The Court of Federal Claims ruled that a taxpayer's failure to file FinCEN Form 114, Report of Foreign Bank and Financial Accounts (FBAR), was willful, as she concealed her income and avoided learning of her reporting requirements, and her actions reached the standard for reckless disregard for the law. Also, it held that the penalty of one-half of the balance of her unreported financial account was properly assessed.

Facts: In 1999, Mindy Norman, a schoolteacher, signed documents to open a numbered bank account, which concealed her income and financial information, with Union Bank Switzerland (UBS). In 2000, she further concealed her financial information from U.S. authorities by signing to waive her right to invest in U.S. securities.

In 2008, Norman transferred her funds from UBS after being informed it would no longer provide offshore banking and would assist the U.S. government in identifying U.S. clients who may have engaged in tax fraud.

In addition to concealing her financial information, Norman did not attempt to find out her reporting requirements.

Norman claimed on her 2007 tax return not to have a foreign account. In 2009, rather than apply to the Offshore Voluntary Disclosure Program, which provided for a reduction in FBAR penalties, Norman filed a "quiet disclosure" through her Swiss accountant by filing amended tax returns and FBARs for the years 2003—2008 without notifying the IRS or admitting violating 31 U.S.C. Section 5314.

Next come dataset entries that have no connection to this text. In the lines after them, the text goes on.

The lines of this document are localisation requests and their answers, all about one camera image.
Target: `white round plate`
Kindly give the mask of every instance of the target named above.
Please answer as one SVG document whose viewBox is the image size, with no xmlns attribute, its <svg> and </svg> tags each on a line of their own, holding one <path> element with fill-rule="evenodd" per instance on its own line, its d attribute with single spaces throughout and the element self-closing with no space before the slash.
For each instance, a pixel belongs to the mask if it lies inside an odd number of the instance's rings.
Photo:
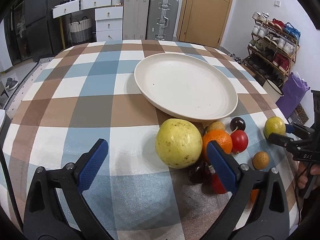
<svg viewBox="0 0 320 240">
<path fill-rule="evenodd" d="M 151 104 L 177 118 L 217 120 L 231 114 L 238 104 L 230 80 L 214 66 L 191 56 L 151 55 L 137 64 L 134 78 Z"/>
</svg>

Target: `orange fruit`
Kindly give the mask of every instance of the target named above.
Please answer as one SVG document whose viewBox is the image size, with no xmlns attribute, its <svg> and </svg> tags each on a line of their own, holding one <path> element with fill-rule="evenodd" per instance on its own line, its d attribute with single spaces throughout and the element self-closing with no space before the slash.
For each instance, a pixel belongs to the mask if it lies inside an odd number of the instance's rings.
<svg viewBox="0 0 320 240">
<path fill-rule="evenodd" d="M 254 203 L 256 201 L 257 195 L 259 193 L 259 189 L 253 189 L 250 193 L 250 199 L 252 201 L 252 203 Z"/>
<path fill-rule="evenodd" d="M 211 130 L 202 137 L 202 152 L 207 162 L 207 145 L 210 141 L 217 141 L 226 154 L 230 154 L 232 149 L 232 140 L 228 133 L 223 130 Z"/>
</svg>

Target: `metal screw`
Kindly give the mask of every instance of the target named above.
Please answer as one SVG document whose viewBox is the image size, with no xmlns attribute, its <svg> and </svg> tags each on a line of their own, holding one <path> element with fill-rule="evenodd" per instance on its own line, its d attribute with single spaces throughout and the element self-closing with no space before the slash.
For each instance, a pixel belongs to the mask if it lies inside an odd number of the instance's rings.
<svg viewBox="0 0 320 240">
<path fill-rule="evenodd" d="M 42 166 L 40 166 L 40 167 L 36 168 L 36 172 L 37 172 L 37 173 L 40 173 L 40 172 L 43 171 L 43 169 L 44 169 L 44 168 L 43 168 Z"/>
<path fill-rule="evenodd" d="M 240 165 L 241 170 L 247 171 L 249 169 L 249 166 L 247 164 L 241 164 Z"/>
<path fill-rule="evenodd" d="M 271 168 L 271 172 L 274 173 L 274 174 L 277 174 L 279 171 L 277 168 Z"/>
<path fill-rule="evenodd" d="M 67 164 L 66 164 L 66 169 L 67 169 L 67 170 L 72 170 L 74 166 L 75 166 L 74 163 L 67 163 Z"/>
</svg>

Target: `plastic bag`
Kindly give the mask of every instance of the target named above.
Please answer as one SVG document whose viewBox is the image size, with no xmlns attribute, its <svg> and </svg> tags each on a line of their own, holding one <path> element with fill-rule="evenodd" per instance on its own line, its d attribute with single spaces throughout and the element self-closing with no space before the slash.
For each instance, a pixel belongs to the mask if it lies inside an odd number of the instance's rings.
<svg viewBox="0 0 320 240">
<path fill-rule="evenodd" d="M 309 89 L 308 84 L 300 78 L 297 72 L 289 74 L 288 80 L 282 87 L 284 95 L 276 102 L 285 118 L 288 118 L 293 113 Z"/>
</svg>

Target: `wooden shoe rack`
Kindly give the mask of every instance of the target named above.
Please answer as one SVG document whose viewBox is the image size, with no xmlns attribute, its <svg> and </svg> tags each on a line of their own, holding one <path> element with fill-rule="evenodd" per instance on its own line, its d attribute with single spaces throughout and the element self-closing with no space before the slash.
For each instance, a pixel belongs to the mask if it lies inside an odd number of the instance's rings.
<svg viewBox="0 0 320 240">
<path fill-rule="evenodd" d="M 256 51 L 254 50 L 252 47 L 248 46 L 247 49 L 248 49 L 248 53 L 249 53 L 249 56 L 246 57 L 244 59 L 244 64 L 250 69 L 252 70 L 256 75 L 259 75 L 261 76 L 264 80 L 265 78 L 258 72 L 256 71 L 252 66 L 250 66 L 248 64 L 248 61 L 250 60 L 249 57 L 252 55 L 252 54 L 256 54 L 258 55 L 260 58 L 262 58 L 267 64 L 270 64 L 275 70 L 278 71 L 278 73 L 280 73 L 283 78 L 282 78 L 282 84 L 284 83 L 284 81 L 286 80 L 286 77 L 289 76 L 290 74 L 290 70 L 291 70 L 291 67 L 294 65 L 294 63 L 296 62 L 296 59 L 297 59 L 297 52 L 298 50 L 300 49 L 300 46 L 298 45 L 297 43 L 297 40 L 295 38 L 293 38 L 292 36 L 289 36 L 287 33 L 275 28 L 275 27 L 272 27 L 268 24 L 266 24 L 265 22 L 262 22 L 260 20 L 256 20 L 254 19 L 255 23 L 259 22 L 264 28 L 267 28 L 269 31 L 273 32 L 273 33 L 276 33 L 277 35 L 281 36 L 286 42 L 288 41 L 290 44 L 294 45 L 295 46 L 295 53 L 290 56 L 288 55 L 285 51 L 283 51 L 282 49 L 279 49 L 277 46 L 275 46 L 274 44 L 272 44 L 271 42 L 268 42 L 262 38 L 260 38 L 258 35 L 255 35 L 253 33 L 251 33 L 251 36 L 252 36 L 252 39 L 255 40 L 255 37 L 257 38 L 256 41 L 263 41 L 264 44 L 267 45 L 267 47 L 269 47 L 270 49 L 273 48 L 273 49 L 276 49 L 276 53 L 279 53 L 279 54 L 282 54 L 283 56 L 287 57 L 289 59 L 289 68 L 286 72 L 283 72 L 281 69 L 279 69 L 279 67 L 277 67 L 276 65 L 274 65 L 272 62 L 270 62 L 269 60 L 267 60 L 265 57 L 263 57 L 263 55 L 261 55 L 259 53 L 259 51 Z"/>
</svg>

In 2013, the IRS assessed an $803,530 penalty for a willful failure to file an FBAR in connection to the Swiss bank account she had in 2007, which was 50% of the unreported balance in her account. Norman paid the penalty and sued for a refund.

Issues: Pursuant to 31 U.S.C. Section 5314(b), a U.S. citizen with an interest in or control over one or more foreign financial accounts with an aggregate value above $10,000 at any time during a calendar year generally is required to file an FBAR on or before April 15 (June 30 in 2007) of the following year. Under 31 U.S.C. Section 5321(a)(5)(A), the IRS may assess an inflation-adjusted "civil money penalty on any person who violates ... any provision of section 5314," which currently generally may not exceed $12,459 ($10,000 in 2007) per nonwillful violation. Under 31 U.S.C. Sections 5321(a)(5)(C) and 5321(a)(5)(D)(ii), the maximum inflation-adjusted penalty for each willful violation involving a failure to report the existence of an account is the greater of $124,588 ($100,000 in 2007), or 50% of the balance in the account at the time of the violation.

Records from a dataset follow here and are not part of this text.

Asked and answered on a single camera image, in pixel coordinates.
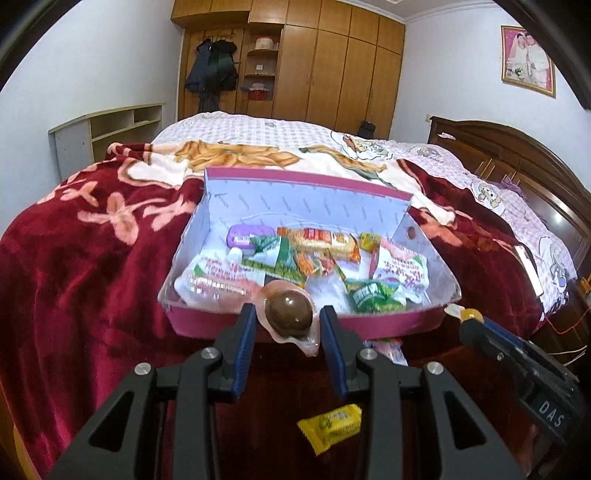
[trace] bride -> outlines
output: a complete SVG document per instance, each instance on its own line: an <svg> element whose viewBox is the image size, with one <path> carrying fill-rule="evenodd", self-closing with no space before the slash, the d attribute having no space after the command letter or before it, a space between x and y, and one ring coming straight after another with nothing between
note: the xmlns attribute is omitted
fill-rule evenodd
<svg viewBox="0 0 591 480"><path fill-rule="evenodd" d="M527 42L523 33L518 33L507 60L507 76L531 83L531 63L528 58Z"/></svg>

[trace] wooden wardrobe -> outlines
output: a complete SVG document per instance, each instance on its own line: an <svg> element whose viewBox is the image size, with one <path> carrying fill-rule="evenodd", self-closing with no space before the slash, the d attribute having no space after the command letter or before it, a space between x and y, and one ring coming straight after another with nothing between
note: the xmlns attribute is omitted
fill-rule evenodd
<svg viewBox="0 0 591 480"><path fill-rule="evenodd" d="M365 120L375 124L374 138L388 138L404 49L401 23L336 0L176 0L172 20L186 29L179 118L197 113L199 100L183 86L202 39L230 35L238 46L240 89L246 55L269 28L279 39L271 98L248 100L238 90L223 94L221 109L350 134Z"/></svg>

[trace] gold picture frame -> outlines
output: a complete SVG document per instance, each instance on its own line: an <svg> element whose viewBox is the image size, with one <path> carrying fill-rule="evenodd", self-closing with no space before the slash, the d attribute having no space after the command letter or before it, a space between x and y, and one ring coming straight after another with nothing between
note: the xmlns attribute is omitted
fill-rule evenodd
<svg viewBox="0 0 591 480"><path fill-rule="evenodd" d="M525 28L502 25L501 38L501 80L556 98L554 62Z"/></svg>

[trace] white cable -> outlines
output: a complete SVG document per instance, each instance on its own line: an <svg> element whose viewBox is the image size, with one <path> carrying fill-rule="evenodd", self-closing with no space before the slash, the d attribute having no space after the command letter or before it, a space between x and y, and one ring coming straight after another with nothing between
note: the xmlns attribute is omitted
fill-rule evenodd
<svg viewBox="0 0 591 480"><path fill-rule="evenodd" d="M587 346L585 345L584 347L579 348L578 350L571 350L570 352L558 352L558 353L549 353L548 355L568 355L569 353L579 353L582 352L583 350L585 350L587 348Z"/></svg>
<svg viewBox="0 0 591 480"><path fill-rule="evenodd" d="M566 362L564 364L565 367L569 366L571 363L576 362L579 358L581 358L583 355L585 354L585 352L578 354L576 357L574 357L571 361Z"/></svg>

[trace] red basket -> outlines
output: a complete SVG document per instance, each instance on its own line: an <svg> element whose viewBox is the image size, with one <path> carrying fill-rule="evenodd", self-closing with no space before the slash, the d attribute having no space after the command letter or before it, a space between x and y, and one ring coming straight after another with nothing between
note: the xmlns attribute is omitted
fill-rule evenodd
<svg viewBox="0 0 591 480"><path fill-rule="evenodd" d="M266 100L267 99L267 92L266 90L248 90L248 99L249 100Z"/></svg>

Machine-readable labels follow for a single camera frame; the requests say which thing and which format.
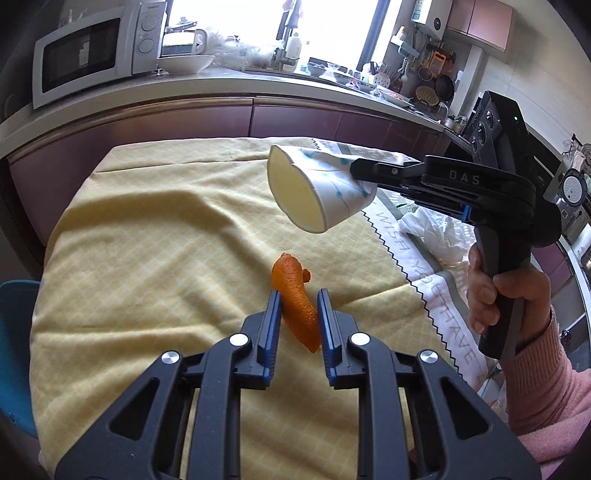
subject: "pink sweater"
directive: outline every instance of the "pink sweater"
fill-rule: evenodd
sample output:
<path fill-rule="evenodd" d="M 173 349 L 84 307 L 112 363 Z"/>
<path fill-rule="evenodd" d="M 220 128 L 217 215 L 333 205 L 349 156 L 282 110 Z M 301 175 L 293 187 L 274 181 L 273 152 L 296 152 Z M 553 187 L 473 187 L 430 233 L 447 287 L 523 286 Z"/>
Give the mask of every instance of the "pink sweater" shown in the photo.
<path fill-rule="evenodd" d="M 503 362 L 509 426 L 540 464 L 558 468 L 591 420 L 591 371 L 577 373 L 558 338 L 556 318 L 511 362 Z"/>

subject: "paper cup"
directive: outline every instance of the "paper cup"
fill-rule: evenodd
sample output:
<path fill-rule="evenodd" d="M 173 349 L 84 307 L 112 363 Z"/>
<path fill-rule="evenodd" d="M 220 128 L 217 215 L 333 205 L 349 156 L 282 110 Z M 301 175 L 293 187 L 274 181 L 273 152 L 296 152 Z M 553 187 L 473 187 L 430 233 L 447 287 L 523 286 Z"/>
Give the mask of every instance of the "paper cup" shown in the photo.
<path fill-rule="evenodd" d="M 299 228 L 324 233 L 366 208 L 375 183 L 354 180 L 354 155 L 273 145 L 267 162 L 269 187 L 277 205 Z"/>

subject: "window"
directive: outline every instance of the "window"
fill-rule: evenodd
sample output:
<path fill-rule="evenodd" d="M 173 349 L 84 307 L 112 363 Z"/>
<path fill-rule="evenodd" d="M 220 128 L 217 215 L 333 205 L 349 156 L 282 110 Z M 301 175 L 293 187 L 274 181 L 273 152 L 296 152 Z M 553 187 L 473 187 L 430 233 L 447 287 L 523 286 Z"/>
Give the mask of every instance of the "window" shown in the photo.
<path fill-rule="evenodd" d="M 303 0 L 297 32 L 305 57 L 357 67 L 374 13 L 385 0 Z M 199 28 L 212 27 L 223 35 L 238 35 L 248 44 L 274 44 L 286 0 L 174 0 L 169 25 L 184 17 Z M 371 59 L 384 59 L 401 0 L 390 0 Z"/>

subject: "teal chair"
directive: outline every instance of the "teal chair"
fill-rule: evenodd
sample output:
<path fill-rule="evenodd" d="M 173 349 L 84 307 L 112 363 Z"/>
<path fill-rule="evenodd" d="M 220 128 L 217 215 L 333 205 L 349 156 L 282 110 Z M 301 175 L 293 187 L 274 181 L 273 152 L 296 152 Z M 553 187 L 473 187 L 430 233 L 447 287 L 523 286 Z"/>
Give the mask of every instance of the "teal chair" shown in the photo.
<path fill-rule="evenodd" d="M 23 432 L 37 438 L 29 388 L 29 337 L 38 281 L 0 284 L 0 410 Z"/>

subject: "zigzag trim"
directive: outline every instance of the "zigzag trim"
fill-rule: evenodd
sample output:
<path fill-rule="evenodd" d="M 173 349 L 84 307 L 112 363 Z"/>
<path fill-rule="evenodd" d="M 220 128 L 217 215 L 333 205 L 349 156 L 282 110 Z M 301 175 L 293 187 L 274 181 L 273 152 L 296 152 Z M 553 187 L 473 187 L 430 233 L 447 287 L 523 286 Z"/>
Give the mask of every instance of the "zigzag trim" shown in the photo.
<path fill-rule="evenodd" d="M 392 251 L 390 250 L 390 247 L 388 245 L 386 245 L 386 242 L 384 241 L 384 239 L 382 238 L 382 235 L 378 232 L 378 229 L 374 226 L 374 223 L 370 220 L 369 216 L 365 213 L 362 212 L 363 216 L 365 217 L 365 219 L 368 221 L 368 223 L 371 225 L 371 228 L 373 228 L 375 230 L 376 235 L 379 237 L 379 239 L 382 241 L 382 243 L 384 244 L 384 247 L 386 248 L 386 250 L 388 250 L 388 253 L 392 256 L 392 260 L 394 260 L 397 264 L 397 266 L 399 266 L 400 270 L 402 271 L 402 273 L 404 274 L 404 276 L 406 277 L 407 282 L 411 285 L 412 288 L 414 288 L 417 293 L 421 296 L 421 301 L 423 302 L 424 306 L 423 308 L 425 309 L 425 311 L 427 312 L 427 317 L 431 320 L 431 324 L 433 325 L 433 327 L 435 328 L 435 331 L 437 332 L 437 334 L 439 335 L 439 337 L 441 338 L 441 342 L 442 344 L 445 346 L 445 350 L 446 352 L 449 353 L 449 357 L 453 360 L 453 366 L 455 367 L 457 373 L 461 376 L 460 373 L 460 369 L 456 364 L 456 358 L 452 355 L 452 351 L 447 348 L 447 342 L 443 339 L 443 335 L 441 333 L 439 333 L 439 328 L 437 328 L 437 325 L 435 325 L 435 319 L 433 317 L 431 317 L 431 312 L 429 311 L 429 309 L 427 308 L 427 301 L 425 300 L 424 295 L 422 294 L 422 292 L 419 291 L 419 289 L 413 285 L 413 282 L 411 282 L 408 279 L 408 274 L 404 271 L 402 265 L 398 262 L 398 260 L 394 257 L 394 254 L 392 253 Z"/>

A person who knowingly or recklessly fails to file an FBAR willfully violates 31 U.S.C. Section 5314. A willful violation may be proved by inference from action intended to conceal sources of income and financial information and from a conscious effort to avoid learning about reporting requirements (Sturman, 951 F.2d 1466 (6th Cir. 1991)).

The issues decided were whether Norman willfully violated 31 U.S.C. Section 5314 by knowingly or recklessly failing to file an FBAR in 2007 and if the penalty assessed was appropriate.

Holding: The court held that Norman willfully violated 31 U.S.C. Section 5314, as she "acted to conceal her income and financial information, and also that she either recklessly or consciously avoided learning of her reporting requirements." It did not find Norman's testimony credible and rejected her claim that she did not know of her duty to report her foreign income until 2009 and did not willfully fail to file an FBAR. It held that when she signed her 2007 tax return, she was "put on inquiry notice of the FBAR requirement" but did not seek more information. The court stated that "simply not reading the return does not shield Ms. Norman from the implications of its contents." It ruled that her:

repeated and admitted lack of care in (1) filing inaccurate official tax documents without any review, (2) signing foreign banking documents without any review, and (3) later providing false sworn statements both to the IRS and to this Court, both with and without review, reaches the standard of reckless disregard for the law required to constitute a willful violation of § 5314.

The court rejected Norman's post-trial argument relying on a recent district court case, Colliot, No. AU-16-CA-01281-SS (W.D. Tex. 8/16/18), that a regulation adopted before an amendment to 31 U.S.C. Section 5321 in 2004 capped the maximum penalty at $100,000. The Court of Federal Claims held that Congress clearly raised the maximum penalty when it amended 31 U.S.C. Section 5321, which rendered the regulation invalid. Thus, the penalty assessed under 31 U.S.C. Section 5321 in the amount of 50% of her account's balance was appropriate, the court held.

  • Norman, No. 15-872T (Fed. Cl. 7/31/18)

— By Mark Aquilio, CPA, J.D., LL.M., professor of accounting and taxation, St. John's University, Queens, N.Y.